§ **What is being asked**:
Within the listing below, the lines to output run from the one containing "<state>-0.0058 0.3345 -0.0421" through the one containing "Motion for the"; copy them exactly and nothing else.

§ **Data segment**:
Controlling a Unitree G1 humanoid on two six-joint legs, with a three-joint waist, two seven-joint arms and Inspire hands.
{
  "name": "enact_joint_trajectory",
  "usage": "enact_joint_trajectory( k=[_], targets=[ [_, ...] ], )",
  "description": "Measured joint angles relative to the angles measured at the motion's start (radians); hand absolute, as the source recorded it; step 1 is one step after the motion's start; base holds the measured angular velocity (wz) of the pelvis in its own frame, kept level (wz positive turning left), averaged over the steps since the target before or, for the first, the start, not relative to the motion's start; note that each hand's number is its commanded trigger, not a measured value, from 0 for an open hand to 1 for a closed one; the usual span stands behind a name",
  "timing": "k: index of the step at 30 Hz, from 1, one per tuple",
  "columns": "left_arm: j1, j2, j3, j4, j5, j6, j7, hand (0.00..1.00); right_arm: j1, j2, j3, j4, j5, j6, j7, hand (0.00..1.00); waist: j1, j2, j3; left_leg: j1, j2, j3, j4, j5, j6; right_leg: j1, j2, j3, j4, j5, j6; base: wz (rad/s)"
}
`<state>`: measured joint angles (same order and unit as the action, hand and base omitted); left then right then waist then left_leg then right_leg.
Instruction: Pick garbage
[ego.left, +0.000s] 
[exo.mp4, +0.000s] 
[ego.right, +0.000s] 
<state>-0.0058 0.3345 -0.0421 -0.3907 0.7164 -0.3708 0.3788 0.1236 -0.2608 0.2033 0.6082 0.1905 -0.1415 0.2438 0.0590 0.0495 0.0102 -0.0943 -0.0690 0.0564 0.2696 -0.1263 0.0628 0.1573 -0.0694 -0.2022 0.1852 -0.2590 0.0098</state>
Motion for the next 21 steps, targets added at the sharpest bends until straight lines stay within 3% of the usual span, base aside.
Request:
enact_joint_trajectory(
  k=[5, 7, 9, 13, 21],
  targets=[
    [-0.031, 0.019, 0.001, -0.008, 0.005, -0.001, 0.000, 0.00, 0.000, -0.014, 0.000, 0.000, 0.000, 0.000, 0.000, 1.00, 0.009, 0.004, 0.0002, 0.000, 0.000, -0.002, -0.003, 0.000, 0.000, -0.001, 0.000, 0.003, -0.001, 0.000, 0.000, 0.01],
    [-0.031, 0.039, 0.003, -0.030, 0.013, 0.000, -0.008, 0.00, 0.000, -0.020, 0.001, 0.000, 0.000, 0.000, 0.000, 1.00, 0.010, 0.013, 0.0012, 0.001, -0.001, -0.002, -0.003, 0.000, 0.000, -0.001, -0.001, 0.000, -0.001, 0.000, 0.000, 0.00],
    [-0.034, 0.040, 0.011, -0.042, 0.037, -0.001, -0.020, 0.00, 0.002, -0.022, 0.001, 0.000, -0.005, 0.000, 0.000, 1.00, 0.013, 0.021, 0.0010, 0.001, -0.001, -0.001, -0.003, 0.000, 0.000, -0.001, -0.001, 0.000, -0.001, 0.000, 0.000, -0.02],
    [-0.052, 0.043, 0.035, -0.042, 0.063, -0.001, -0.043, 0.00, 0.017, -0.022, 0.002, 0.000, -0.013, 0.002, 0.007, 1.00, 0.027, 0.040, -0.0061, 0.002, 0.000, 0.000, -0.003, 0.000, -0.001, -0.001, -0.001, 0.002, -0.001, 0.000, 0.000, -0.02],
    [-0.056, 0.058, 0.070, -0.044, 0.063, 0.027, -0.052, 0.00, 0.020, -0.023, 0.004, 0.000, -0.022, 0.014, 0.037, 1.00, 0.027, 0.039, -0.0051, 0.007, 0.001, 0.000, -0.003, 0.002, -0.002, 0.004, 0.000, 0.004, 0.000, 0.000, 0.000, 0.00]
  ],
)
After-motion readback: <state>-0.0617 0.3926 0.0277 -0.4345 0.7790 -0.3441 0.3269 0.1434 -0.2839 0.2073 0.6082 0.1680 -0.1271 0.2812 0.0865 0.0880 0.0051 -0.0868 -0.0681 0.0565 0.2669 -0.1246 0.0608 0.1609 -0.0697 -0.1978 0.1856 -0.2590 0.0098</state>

§ **Output of the exercise**:
<state>-0.0058 0.3345 -0.0421 -0.3907 0.7164 -0.3708 0.3788 0.1236 -0.2608 0.2033 0.6082 0.1905 -0.1415 0.2438 0.0590 0.0495 0.0102 -0.0943 -0.0690 0.0564 0.2696 -0.1263 0.0628 0.1573 -0.0694 -0.2022 0.1852 -0.2590 0.0098</state>
Motion for the next 21 steps, targets added at the sharpest bends until straight lines stay within 3% of the usual span, base aside.

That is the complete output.